Sysmagine / SemanticDiff

Community support for SemanticDiff, the programming language aware diff for Visual Studio Code and GitHub.
https://semanticdiff.com
40 stars 0 forks source link

Moved Code for Json Files should not show as a difference #62

Open MiguelElGallo opened 1 month ago

MiguelElGallo commented 1 month ago

Is your feature request related to a problem? Please describe. I deal with reviewing changes to Infra as Code (JSON/ARM) , which are JSON files (2 to 8 MB) in which the sections are always generated in different order. Ask the Azure guys why that happen. I need to compare those JSON files, and validate the changes, but since sections are in different order, they are shown as differences, which in JSON those are not.

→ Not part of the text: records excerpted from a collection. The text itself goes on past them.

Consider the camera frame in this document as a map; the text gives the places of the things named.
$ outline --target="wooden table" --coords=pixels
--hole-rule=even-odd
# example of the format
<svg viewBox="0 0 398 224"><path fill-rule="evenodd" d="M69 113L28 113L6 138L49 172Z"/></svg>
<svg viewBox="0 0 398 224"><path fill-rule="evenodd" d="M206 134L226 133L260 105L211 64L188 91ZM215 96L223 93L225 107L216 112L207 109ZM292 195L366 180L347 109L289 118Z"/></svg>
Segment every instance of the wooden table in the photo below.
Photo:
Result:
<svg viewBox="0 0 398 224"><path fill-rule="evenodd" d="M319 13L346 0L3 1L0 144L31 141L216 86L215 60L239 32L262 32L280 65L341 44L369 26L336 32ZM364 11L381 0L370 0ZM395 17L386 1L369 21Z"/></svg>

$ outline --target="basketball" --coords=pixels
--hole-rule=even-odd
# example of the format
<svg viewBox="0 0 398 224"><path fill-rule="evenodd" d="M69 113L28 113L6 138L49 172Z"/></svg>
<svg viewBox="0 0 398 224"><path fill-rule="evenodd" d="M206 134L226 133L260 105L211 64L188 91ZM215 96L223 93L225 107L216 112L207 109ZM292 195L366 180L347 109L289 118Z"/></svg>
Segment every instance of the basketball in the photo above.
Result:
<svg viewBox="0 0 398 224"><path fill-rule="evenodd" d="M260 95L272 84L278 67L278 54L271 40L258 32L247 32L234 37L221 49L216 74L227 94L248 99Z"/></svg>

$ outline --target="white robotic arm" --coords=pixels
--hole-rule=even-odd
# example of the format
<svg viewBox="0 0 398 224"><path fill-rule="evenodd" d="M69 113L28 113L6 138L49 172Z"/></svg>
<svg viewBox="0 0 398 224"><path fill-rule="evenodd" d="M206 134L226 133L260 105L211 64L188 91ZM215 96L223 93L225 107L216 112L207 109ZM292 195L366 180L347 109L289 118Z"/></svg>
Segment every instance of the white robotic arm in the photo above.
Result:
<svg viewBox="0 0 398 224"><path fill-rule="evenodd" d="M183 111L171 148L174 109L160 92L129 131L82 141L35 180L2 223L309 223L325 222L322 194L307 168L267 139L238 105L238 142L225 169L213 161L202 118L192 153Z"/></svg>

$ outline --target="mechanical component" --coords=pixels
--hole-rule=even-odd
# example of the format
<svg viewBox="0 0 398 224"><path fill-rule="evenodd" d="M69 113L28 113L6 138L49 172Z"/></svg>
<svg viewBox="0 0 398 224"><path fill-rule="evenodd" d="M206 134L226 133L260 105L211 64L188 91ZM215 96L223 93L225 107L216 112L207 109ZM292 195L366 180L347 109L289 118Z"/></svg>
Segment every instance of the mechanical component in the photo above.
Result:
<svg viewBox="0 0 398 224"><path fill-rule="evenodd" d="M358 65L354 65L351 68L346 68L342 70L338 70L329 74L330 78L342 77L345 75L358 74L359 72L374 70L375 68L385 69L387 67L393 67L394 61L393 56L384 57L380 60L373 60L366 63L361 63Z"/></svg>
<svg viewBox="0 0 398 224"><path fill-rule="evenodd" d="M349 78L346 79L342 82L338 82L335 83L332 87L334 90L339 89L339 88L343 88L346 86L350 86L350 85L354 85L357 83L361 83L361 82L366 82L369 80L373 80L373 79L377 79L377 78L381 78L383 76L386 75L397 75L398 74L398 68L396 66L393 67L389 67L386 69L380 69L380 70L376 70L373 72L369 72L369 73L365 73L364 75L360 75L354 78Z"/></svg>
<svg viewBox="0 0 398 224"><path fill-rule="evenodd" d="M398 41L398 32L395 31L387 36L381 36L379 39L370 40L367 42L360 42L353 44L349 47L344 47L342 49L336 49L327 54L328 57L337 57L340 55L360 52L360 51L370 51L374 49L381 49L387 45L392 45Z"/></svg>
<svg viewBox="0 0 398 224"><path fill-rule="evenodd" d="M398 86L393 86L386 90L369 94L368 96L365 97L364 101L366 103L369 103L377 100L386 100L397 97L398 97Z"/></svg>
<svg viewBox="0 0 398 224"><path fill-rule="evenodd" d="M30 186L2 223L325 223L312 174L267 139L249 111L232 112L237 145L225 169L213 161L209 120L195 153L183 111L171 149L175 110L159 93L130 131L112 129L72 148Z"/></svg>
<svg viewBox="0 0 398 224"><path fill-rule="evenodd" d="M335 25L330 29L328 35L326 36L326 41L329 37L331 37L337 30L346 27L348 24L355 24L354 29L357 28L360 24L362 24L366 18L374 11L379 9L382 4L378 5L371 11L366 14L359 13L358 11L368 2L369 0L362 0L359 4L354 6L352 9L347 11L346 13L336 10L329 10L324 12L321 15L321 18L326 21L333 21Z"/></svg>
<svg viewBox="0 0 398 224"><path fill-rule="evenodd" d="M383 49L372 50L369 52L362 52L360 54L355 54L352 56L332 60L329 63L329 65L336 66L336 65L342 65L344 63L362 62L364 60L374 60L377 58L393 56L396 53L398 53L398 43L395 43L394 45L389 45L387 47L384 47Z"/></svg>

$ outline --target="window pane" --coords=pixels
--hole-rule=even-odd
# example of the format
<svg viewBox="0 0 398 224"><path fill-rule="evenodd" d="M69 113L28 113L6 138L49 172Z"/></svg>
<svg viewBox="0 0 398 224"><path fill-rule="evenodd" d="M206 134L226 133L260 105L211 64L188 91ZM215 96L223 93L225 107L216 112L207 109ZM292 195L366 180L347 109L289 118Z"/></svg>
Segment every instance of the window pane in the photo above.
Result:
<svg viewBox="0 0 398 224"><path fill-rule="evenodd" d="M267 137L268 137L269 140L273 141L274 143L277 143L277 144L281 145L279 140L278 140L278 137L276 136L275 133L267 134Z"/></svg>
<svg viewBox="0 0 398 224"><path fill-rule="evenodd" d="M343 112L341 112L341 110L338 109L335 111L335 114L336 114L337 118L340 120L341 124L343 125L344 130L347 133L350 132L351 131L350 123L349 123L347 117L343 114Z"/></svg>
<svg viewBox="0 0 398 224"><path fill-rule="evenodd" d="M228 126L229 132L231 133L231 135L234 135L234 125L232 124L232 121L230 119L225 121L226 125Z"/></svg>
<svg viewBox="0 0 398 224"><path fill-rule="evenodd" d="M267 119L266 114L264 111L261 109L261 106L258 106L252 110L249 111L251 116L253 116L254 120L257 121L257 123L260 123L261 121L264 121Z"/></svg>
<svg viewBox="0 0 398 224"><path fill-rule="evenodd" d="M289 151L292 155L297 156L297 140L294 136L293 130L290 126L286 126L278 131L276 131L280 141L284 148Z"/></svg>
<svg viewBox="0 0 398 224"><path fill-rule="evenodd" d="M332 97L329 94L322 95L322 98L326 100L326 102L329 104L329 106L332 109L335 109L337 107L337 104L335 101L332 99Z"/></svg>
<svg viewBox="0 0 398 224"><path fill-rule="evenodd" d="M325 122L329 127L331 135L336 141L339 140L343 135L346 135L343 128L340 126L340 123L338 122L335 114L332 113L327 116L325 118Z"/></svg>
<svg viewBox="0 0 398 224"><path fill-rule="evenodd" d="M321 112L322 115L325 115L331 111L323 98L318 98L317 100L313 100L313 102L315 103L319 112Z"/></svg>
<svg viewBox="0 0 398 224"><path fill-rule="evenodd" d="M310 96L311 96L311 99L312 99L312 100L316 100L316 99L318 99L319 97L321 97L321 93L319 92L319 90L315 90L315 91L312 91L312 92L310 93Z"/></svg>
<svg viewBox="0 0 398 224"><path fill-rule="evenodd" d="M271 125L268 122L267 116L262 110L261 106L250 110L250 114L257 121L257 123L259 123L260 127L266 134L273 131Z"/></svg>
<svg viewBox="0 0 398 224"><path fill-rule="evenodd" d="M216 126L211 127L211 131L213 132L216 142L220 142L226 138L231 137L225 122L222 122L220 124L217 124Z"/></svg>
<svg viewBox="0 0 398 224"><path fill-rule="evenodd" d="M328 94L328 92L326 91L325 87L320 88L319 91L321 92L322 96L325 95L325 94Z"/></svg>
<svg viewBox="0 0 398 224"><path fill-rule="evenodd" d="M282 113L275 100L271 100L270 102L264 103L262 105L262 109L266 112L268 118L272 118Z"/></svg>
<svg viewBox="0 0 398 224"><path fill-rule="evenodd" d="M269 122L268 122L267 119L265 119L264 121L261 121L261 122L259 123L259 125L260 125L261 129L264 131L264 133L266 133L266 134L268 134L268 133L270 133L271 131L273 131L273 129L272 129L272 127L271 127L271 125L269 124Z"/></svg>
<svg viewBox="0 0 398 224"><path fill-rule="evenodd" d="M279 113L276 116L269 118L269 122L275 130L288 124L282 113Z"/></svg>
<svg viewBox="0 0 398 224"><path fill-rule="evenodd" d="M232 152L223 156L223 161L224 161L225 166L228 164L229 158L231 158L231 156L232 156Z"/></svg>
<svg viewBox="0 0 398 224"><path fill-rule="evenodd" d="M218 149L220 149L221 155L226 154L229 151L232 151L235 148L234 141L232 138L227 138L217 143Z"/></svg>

Describe the solution you'd like A flag to tell only show differences, do not mind the order, for JSON files.

Describe alternatives you've considered Write my own code, but the visualiation part will be a challenge.

Additional context None

mmueller2012 commented 1 month ago

Thanks for your feature request.

Can you give me an example of an old and new JSON document that contains such a move? A dummy example or a trimmed down version where you replace sensitive data with placeholder values would be fine.

Maybe we can add some logic specific to ARM templates, but I need to understand the use case a bit better for this.

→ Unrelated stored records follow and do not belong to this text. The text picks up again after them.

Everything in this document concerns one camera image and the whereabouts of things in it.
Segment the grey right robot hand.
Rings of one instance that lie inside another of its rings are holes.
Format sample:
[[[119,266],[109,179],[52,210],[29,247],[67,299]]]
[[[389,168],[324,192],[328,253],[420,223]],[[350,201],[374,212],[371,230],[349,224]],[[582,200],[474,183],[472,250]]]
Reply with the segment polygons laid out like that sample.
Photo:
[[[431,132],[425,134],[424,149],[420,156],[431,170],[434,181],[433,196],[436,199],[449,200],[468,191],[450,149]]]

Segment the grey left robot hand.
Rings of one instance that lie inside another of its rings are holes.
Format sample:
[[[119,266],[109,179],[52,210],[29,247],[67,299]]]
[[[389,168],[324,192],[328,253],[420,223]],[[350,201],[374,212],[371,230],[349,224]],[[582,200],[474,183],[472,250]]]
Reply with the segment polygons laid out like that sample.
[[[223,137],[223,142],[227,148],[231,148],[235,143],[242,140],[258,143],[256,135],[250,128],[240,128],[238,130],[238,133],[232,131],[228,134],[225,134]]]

MiguelElGallo commented 1 month ago

@mmueller2012 Thanks for the quick reply.

This is a simple example, these two files are identical, from a Json ARM, perspective.

But it shows moved without any changes. Which is the case, but on large files it gets, impossible to spot the "real" differences.

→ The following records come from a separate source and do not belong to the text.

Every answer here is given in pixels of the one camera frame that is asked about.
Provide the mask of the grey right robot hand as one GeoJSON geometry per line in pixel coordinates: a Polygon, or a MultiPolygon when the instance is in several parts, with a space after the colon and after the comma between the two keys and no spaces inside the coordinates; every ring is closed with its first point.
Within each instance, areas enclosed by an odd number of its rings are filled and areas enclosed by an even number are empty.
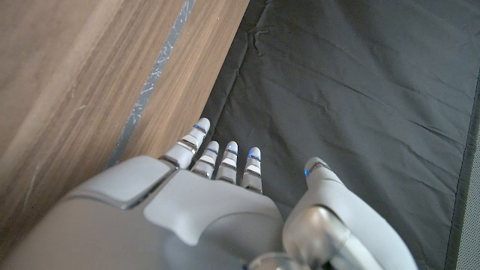
{"type": "Polygon", "coordinates": [[[287,217],[263,193],[261,153],[205,142],[201,118],[159,158],[121,162],[70,191],[3,269],[415,269],[395,229],[326,162],[287,217]]]}

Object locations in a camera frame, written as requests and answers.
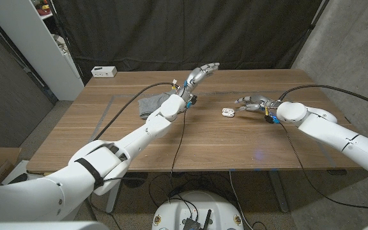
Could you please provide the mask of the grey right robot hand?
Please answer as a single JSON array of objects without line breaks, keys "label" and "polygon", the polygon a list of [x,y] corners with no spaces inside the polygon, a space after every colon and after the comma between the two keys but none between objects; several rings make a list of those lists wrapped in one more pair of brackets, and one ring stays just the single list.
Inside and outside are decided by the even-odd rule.
[{"label": "grey right robot hand", "polygon": [[263,95],[251,95],[237,99],[235,103],[243,104],[241,107],[234,110],[235,112],[238,112],[238,111],[262,111],[265,108],[277,109],[282,102],[279,100],[272,100]]}]

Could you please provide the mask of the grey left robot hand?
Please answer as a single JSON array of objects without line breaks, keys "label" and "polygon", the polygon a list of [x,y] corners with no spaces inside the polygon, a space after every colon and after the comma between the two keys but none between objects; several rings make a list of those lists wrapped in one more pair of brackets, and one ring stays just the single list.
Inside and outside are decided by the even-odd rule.
[{"label": "grey left robot hand", "polygon": [[178,95],[184,99],[184,101],[189,101],[193,90],[195,90],[203,80],[213,75],[214,71],[219,69],[219,66],[220,63],[208,63],[193,69],[184,82],[183,87],[178,90]]}]

Let me know if this good enough as an example.

ver1.json ver2.json

mmueller2012 commented 1 month ago

Thanks for the example.

SemanticDiff already ignores reordering of keys, but that doesn't help in this case because the elements within an array change their order. We obviously cannot add a generic rule to ignore such changes for all JSON files, but we should be able to detect these templates based on the provided $schema value and enable more specific rules.

Based on the schema mentioned in the JSON file, this seems to mostly affect the top-level keys functions and resources, but the schema references 333 subschemas that we may also need to consider. Does the reordering only affect these top-level keys or is it present throughout the document?

MiguelElGallo commented 1 month ago

It is present throughout the document. For example inside resources::properties could be in different order.

mmueller2012 commented 1 month ago

Manually writing the rules for all 333 schemas is not feasible, but it should be possible to write a script that extracts the location of all arrays. This still requires manual annotation of which array is unordered, but it sounds much more doable. We will take a look at it.

MiguelElGallo commented 1 month ago

@mmueller2012 sorry forgot to tag you...

MiguelElGallo commented 1 month ago

@mmueller2012 do you think this is doable ?

mmueller2012 commented 4 weeks ago

@MiguelElGallo We took a quick look and found that the schema contains a lot of oneOf entries. They complicate things because SemanticDiff needs to distinguish the object type in order to apply rules conditionally. We haven't decided on way forward yet, as we are currently finalizing the next SemanticDiff release. We will look into this further after the new version is released.

MiguelElGallo commented 4 weeks ago

@mmueller2012 Thanks! Let me know if you decide anything! Good luck with the release!